First, I have a lot of respect for Nathan Williams (despite his internet infamy re: the band's breakdown at the Primavera Festival, the bar fight he may or may not have gotten into with Jared Swilley of the Black Lips in New York, and the subsequent shit-talking on both sides). I listened to Wavvves like crazy, a record he made all by himself, enamored with its fuzzy guitars, charming distortion, driving rhythms and warped, yellowing pop vocal hooks. The album was a blissful marrying of rust and shine, intention and nonchalance, vintage mustiness and new car smell. It was ugly, winning, gorgeous and aggressive, all wrapped into a delicious sonic burrito you'd need to sharpen your teeth to consume. If I could've done anything to enjoy the live show, I certainly would have.
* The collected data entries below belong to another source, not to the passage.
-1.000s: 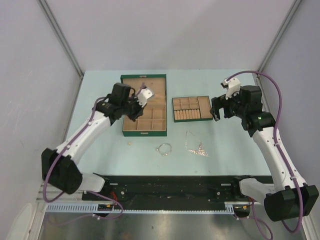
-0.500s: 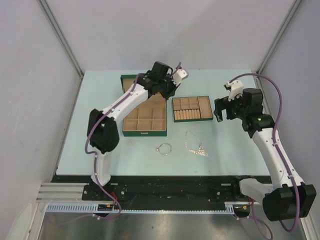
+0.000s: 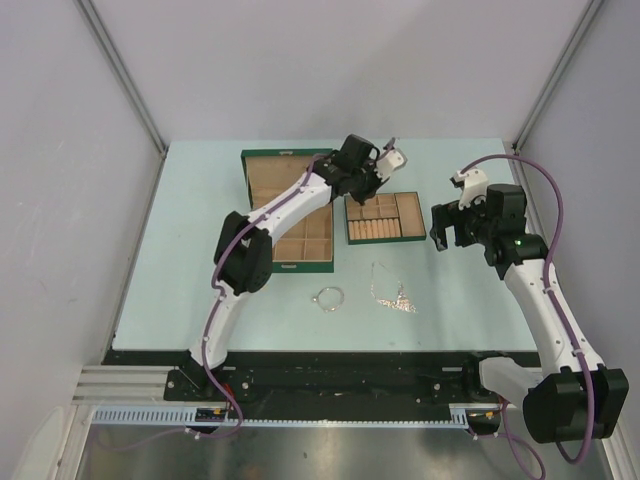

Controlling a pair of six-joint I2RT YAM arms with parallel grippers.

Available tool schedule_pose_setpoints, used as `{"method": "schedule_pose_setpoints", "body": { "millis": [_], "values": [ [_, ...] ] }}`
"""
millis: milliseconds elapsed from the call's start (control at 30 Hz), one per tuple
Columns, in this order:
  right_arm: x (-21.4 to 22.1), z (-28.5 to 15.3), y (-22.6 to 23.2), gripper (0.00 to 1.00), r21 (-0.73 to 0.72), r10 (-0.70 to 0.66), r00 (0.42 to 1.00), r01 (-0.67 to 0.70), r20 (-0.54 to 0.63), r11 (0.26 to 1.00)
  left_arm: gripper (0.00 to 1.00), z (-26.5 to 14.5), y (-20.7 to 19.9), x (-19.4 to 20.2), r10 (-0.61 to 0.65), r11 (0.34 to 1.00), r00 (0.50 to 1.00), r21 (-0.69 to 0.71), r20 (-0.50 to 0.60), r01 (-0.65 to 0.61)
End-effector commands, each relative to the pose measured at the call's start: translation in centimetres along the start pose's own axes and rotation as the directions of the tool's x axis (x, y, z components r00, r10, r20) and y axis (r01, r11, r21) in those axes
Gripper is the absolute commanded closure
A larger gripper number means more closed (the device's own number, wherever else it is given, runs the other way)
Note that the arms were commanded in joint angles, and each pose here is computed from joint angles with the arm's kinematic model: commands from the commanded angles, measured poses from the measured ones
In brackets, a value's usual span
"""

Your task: Organize the mixed jewelry

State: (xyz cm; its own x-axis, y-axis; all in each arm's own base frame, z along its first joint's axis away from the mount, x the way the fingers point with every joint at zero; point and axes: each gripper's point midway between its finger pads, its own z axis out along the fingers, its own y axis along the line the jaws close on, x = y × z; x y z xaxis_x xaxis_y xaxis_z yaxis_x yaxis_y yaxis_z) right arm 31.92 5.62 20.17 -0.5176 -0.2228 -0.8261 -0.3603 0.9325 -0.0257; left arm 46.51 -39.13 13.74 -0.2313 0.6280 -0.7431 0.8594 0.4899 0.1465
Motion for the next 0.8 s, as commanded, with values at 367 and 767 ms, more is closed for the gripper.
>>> {"method": "schedule_pose_setpoints", "body": {
  "millis": [367,767],
  "values": [
    [-0.7,0.0,0.2,0.0,-0.022,-0.006,0.999,0.007,0.035,1.0,1.0,2.5,4.0,-0.9,0.045,0.981,0.999,-0.191,0.017,-0.041],
    [-0.7,-0.1,0.3,0.0,-0.025,-0.003,0.999,0.004,0.039,1.0,1.0,2.1,4.8,0.7,0.048,0.971,0.997,-0.233,-0.063,-0.061]
  ]
}}
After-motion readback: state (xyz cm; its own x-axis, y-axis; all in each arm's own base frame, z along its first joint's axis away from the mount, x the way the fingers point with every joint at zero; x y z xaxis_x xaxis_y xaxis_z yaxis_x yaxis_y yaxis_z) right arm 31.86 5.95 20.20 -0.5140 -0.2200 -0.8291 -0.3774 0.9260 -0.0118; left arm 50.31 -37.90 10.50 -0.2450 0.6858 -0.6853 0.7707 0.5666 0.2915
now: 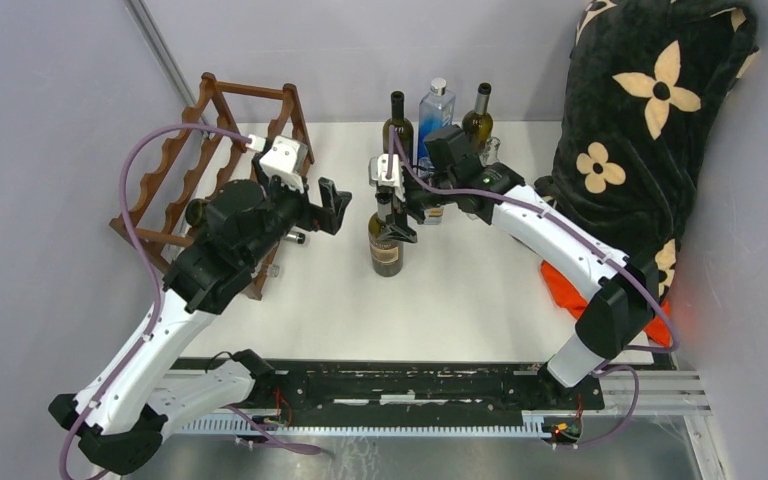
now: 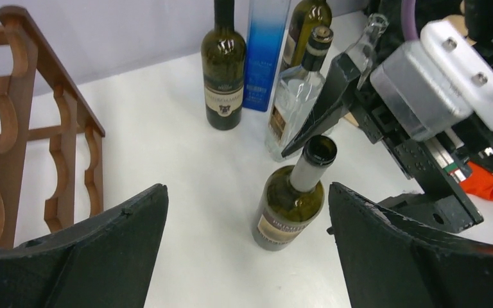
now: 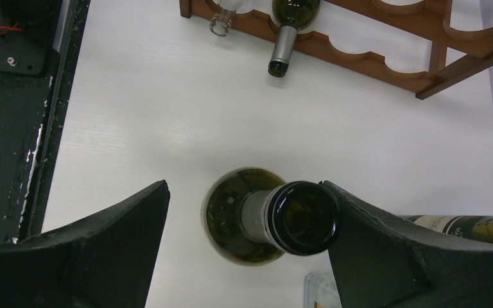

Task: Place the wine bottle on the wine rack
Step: Pick up the wine bottle from the center of the board.

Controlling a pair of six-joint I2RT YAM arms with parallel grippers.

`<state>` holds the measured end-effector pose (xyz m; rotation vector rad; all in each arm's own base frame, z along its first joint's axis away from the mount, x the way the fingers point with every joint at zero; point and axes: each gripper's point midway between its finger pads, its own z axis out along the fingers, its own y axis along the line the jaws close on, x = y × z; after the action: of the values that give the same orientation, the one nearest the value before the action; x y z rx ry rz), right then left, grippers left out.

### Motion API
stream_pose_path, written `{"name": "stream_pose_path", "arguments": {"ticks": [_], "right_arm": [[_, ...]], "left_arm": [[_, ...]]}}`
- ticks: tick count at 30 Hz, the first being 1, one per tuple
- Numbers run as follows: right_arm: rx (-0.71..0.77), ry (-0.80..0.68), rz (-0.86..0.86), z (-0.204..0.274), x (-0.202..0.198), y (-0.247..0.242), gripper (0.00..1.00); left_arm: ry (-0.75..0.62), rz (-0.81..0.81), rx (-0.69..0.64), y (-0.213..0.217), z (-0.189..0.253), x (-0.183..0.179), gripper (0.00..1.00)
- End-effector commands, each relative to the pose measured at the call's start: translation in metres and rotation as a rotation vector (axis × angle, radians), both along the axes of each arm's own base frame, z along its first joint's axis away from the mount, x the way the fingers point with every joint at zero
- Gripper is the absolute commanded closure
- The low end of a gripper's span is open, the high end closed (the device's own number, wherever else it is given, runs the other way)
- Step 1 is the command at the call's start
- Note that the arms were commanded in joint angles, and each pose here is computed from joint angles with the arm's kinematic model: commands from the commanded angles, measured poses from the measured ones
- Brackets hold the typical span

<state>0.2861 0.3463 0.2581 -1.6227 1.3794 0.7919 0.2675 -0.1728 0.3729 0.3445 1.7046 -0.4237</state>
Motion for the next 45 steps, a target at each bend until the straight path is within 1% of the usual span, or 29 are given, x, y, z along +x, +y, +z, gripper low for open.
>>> {"name": "stream_pose_path", "arguments": {"ticks": [1,3,4,6,9,11,14,16,19,22,26,29,32,35,38,41,45], "right_arm": [[0.063,-0.046,-0.055,0.020,0.015,0.014,0.12],[0.066,-0.049,-0.070,0.018,0.018,0.016,0.19],[0.064,-0.049,-0.080,0.017,0.021,0.016,0.25],[0.060,-0.046,-0.094,0.014,0.024,0.017,0.42],[0.059,-0.040,-0.101,0.014,0.023,0.015,0.68],[0.066,-0.048,-0.106,0.018,0.022,0.013,0.80],[0.077,-0.055,-0.125,0.026,0.018,0.005,0.94],[0.124,-0.021,-0.142,0.040,0.016,-0.003,1.00],[0.266,0.123,-0.151,0.066,0.004,-0.018,1.00],[0.367,0.228,-0.172,0.080,-0.008,-0.035,1.00],[0.448,0.290,-0.224,0.091,-0.015,-0.061,1.00],[0.513,0.279,-0.253,0.100,-0.015,-0.079,1.00],[0.555,0.310,-0.263,0.102,-0.017,-0.093,1.00],[0.582,0.312,-0.272,0.103,-0.021,-0.101,1.00],[0.609,0.305,-0.293,0.108,-0.019,-0.110,1.00],[0.639,0.307,-0.310,0.115,-0.014,-0.118,1.00],[0.683,0.344,-0.302,0.124,-0.015,-0.124,1.00]], "left_arm": [[-0.033,0.047,-0.066,0.011,0.007,-0.004,0.00],[-0.025,0.046,-0.071,0.011,0.000,-0.006,0.00],[-0.019,0.045,-0.072,0.011,-0.004,-0.007,0.00],[-0.009,0.045,-0.082,0.010,-0.011,-0.007,0.00],[0.003,0.007,-0.061,0.004,-0.026,-0.009,0.00],[0.001,-0.043,-0.047,-0.004,-0.034,-0.011,0.00],[-0.020,-0.179,-0.031,-0.024,-0.043,-0.019,0.00],[-0.033,-0.272,-0.033,-0.039,-0.049,-0.026,0.00],[-0.062,-0.400,-0.033,-0.058,-0.063,-0.033,0.00],[-0.110,-0.517,-0.023,-0.075,-0.077,-0.040,0.00],[-0.174,-0.675,-0.022,-0.098,-0.091,-0.049,0.00],[-0.148,-0.774,-0.042,-0.116,-0.102,-0.051,0.00],[-0.124,-0.811,-0.050,-0.128,-0.115,-0.046,0.00],[-0.109,-0.811,-0.090,-0.137,-0.124,-0.038,0.00],[-0.089,-0.822,-0.097,-0.146,-0.135,-0.035,0.00],[-0.076,-0.848,-0.103,-0.156,-0.145,-0.038,0.00],[-0.045,-0.867,-0.091,-0.165,-0.165,-0.039,0.00]]}}
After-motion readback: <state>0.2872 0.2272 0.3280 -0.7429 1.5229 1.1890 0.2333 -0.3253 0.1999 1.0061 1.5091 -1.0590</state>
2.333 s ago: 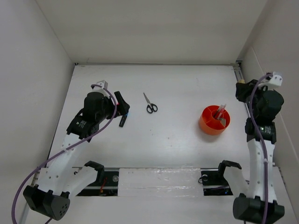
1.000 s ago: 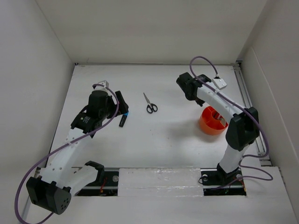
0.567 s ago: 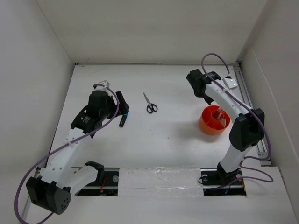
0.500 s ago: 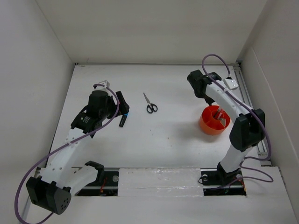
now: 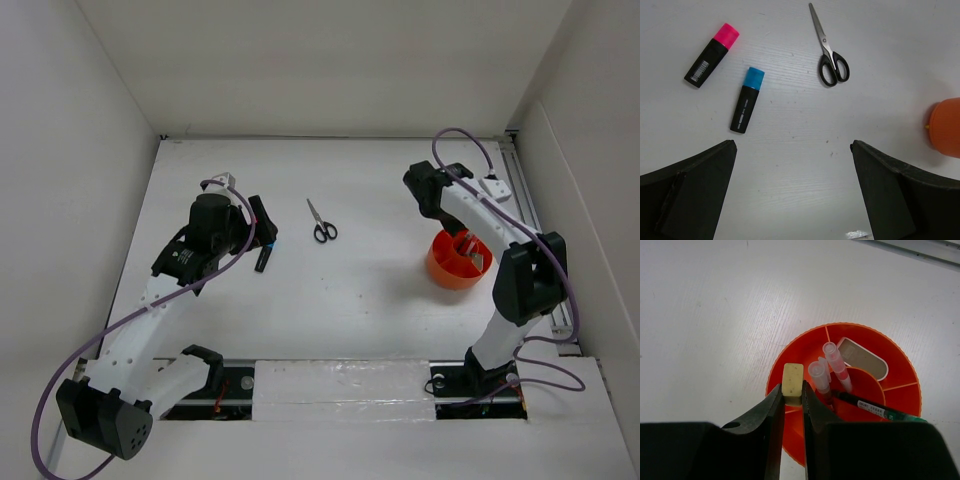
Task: Sort the stationery into containers
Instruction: Place the stationery into the container
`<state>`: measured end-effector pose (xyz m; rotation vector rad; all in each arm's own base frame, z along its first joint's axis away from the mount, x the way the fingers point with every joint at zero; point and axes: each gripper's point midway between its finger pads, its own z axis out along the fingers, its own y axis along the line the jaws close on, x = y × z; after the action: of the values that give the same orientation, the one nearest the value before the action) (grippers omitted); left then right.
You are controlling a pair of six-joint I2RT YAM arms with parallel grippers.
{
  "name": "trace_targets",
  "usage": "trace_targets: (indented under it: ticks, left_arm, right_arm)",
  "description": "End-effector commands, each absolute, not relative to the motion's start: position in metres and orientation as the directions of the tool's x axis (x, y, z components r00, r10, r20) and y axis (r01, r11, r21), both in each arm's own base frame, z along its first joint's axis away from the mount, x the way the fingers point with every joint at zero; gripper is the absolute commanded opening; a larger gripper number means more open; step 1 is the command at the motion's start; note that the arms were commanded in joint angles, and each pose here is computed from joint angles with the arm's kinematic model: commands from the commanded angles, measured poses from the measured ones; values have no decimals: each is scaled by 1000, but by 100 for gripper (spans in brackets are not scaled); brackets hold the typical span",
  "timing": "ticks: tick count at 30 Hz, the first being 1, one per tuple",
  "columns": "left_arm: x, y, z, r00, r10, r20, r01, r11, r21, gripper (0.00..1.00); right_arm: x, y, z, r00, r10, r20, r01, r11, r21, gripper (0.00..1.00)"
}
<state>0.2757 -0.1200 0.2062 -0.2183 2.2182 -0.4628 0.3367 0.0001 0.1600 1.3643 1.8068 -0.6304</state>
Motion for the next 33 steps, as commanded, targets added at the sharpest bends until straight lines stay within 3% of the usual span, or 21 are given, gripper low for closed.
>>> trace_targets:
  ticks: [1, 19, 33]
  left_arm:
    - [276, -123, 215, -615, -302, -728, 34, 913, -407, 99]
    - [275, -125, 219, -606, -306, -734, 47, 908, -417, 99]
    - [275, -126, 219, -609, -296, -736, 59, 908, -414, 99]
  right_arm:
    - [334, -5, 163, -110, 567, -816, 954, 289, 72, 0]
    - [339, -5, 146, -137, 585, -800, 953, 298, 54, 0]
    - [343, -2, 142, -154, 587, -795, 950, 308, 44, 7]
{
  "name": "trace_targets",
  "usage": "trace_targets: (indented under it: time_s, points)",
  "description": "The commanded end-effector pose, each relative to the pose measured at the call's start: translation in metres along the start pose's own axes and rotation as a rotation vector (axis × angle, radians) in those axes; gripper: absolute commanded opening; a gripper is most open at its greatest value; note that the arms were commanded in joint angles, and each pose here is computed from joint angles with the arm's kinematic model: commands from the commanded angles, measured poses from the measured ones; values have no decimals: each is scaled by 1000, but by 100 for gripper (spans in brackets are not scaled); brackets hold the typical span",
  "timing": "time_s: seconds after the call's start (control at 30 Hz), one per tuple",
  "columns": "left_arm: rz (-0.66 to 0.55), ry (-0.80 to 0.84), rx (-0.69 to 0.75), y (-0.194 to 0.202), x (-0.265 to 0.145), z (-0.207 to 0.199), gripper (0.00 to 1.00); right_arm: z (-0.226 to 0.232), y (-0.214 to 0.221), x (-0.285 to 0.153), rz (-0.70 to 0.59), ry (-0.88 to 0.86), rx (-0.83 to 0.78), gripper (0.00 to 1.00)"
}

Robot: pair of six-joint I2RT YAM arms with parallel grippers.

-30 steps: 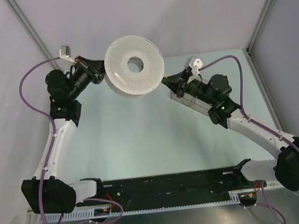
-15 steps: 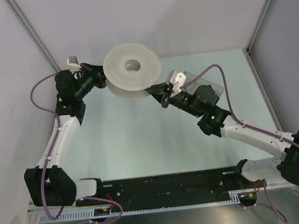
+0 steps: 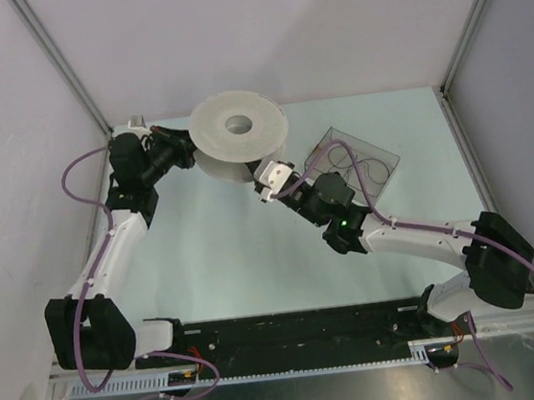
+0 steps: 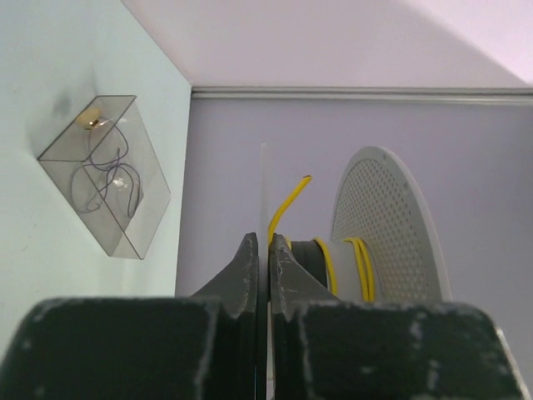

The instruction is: Wrap the cables

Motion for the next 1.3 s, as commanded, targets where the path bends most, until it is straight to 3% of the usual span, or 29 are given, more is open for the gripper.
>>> trace_targets:
  time_s: [0.0,0.2,0.5,1.27]
  points:
    - [-89,68,38,6,-9,-20,0,12,-26,12,-136,5,-103,0]
    - [-111,64,98,20,-12,-14,0,15,-8,16,-85,27,-213,0]
    - [-133,57,152,31,-12,-10,0,33,12,21,-51,-124,-371,0]
    - [-101,84,211,50,-19,-15,0,47,32,29,-84,-257,-683,0]
Point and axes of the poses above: each gripper's point midway between its finger pads, its own x axis out along the fingers, its own z axis along the line the jaws close on, y = z × x, the point moved 9 cm from there along -x, back along the fingers, and after that the axes turned 11 degrees about x, right-handed, at the moved point
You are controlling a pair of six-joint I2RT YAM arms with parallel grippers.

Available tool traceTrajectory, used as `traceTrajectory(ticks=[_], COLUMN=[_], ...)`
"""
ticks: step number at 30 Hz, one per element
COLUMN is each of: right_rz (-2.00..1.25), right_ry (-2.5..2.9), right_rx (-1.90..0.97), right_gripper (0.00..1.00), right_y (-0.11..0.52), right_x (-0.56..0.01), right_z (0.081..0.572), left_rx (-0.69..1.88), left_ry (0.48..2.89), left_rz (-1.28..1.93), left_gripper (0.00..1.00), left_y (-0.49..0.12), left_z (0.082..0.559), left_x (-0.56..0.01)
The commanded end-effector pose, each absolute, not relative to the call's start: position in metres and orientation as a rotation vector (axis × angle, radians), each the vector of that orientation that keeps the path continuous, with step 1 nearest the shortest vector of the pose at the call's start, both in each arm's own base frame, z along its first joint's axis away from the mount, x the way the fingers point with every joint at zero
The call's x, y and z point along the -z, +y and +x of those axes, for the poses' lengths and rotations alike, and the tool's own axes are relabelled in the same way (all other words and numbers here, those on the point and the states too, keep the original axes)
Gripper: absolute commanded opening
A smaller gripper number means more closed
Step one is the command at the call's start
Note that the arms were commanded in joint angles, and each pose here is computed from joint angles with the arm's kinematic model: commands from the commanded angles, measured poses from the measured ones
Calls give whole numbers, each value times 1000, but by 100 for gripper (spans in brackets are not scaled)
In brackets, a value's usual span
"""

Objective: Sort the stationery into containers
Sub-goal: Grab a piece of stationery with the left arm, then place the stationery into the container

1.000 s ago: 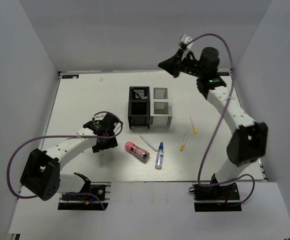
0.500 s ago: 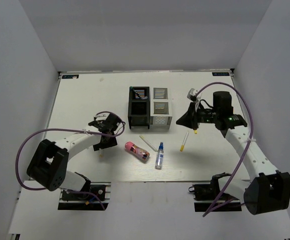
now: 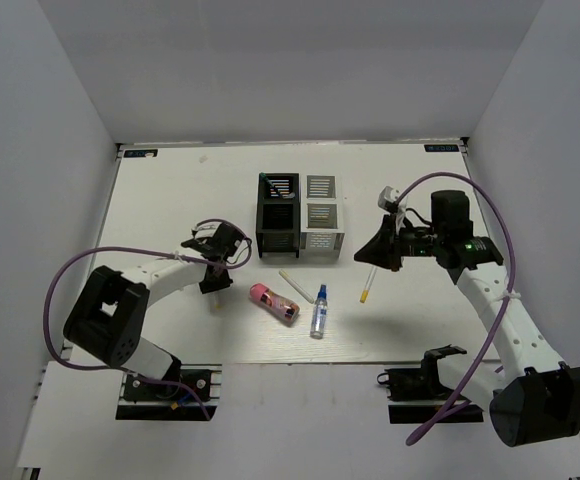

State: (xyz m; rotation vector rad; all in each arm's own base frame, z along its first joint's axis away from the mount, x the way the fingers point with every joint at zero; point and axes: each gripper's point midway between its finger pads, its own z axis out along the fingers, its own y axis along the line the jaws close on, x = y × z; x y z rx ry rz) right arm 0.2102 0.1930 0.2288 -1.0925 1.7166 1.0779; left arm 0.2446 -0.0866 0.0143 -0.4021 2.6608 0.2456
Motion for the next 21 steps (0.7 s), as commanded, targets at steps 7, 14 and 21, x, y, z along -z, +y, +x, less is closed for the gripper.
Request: traceTrajectory(ticks=[7, 14, 21], right_rz=[-1162, -1275, -1287], right_ry=[1687, 1675, 1690], right_rx=[-1130, -1137, -1148], right_gripper=[77, 90, 88], right_y=[192, 187, 185], right_x=[-229, -209, -198], right_z=[193, 172, 168], left_rx=[-109, 47, 294], left_ry=[2713, 2548, 2305], left_rz=[-405, -356, -310], left_gripper=[11, 0, 0], left_y=[-101, -124, -147], left_z=[237, 273, 297], left_x=[-3, -70, -172])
I wanted to!

And second, none other than Zach Hill of Hella was Williams' drummer for this show. To me, Hill is basically the best drummer in the world right now. I was lucky enough to catch him last year when he toured solo. As a drummer. Unaccompanied except for a backing track to which he'd timed his performance. It was one of the most impressive displays of sheer talent I've ever seen, fascinating absolutely the whole time even without anyone else on stage. Hill does things with one hand (or foot!) that some of the best drummers can't do with their whole bodies. So you can imagine my dismay when Hill was reduced to incongruously backing this deafening and content-less show of what I can only imagine was some fatal mixture of testosterone, arrogance and ignorance. Or maybe Williams was afraid there would be a fight. Or the sound engineering was off. Or some equipment was malfunctioning. Maybe it wasn't the band's fault; I don't know who's to blame, but I have my suspicions. (And, to be fair, there were a few people toward the front that seemed to be enjoying themselves, jerking around to the – dubiously named – music.) Whatever the case, the only gift Wavves left its crowd with was bad case of tinnitus to match the nasty taste in our mouths.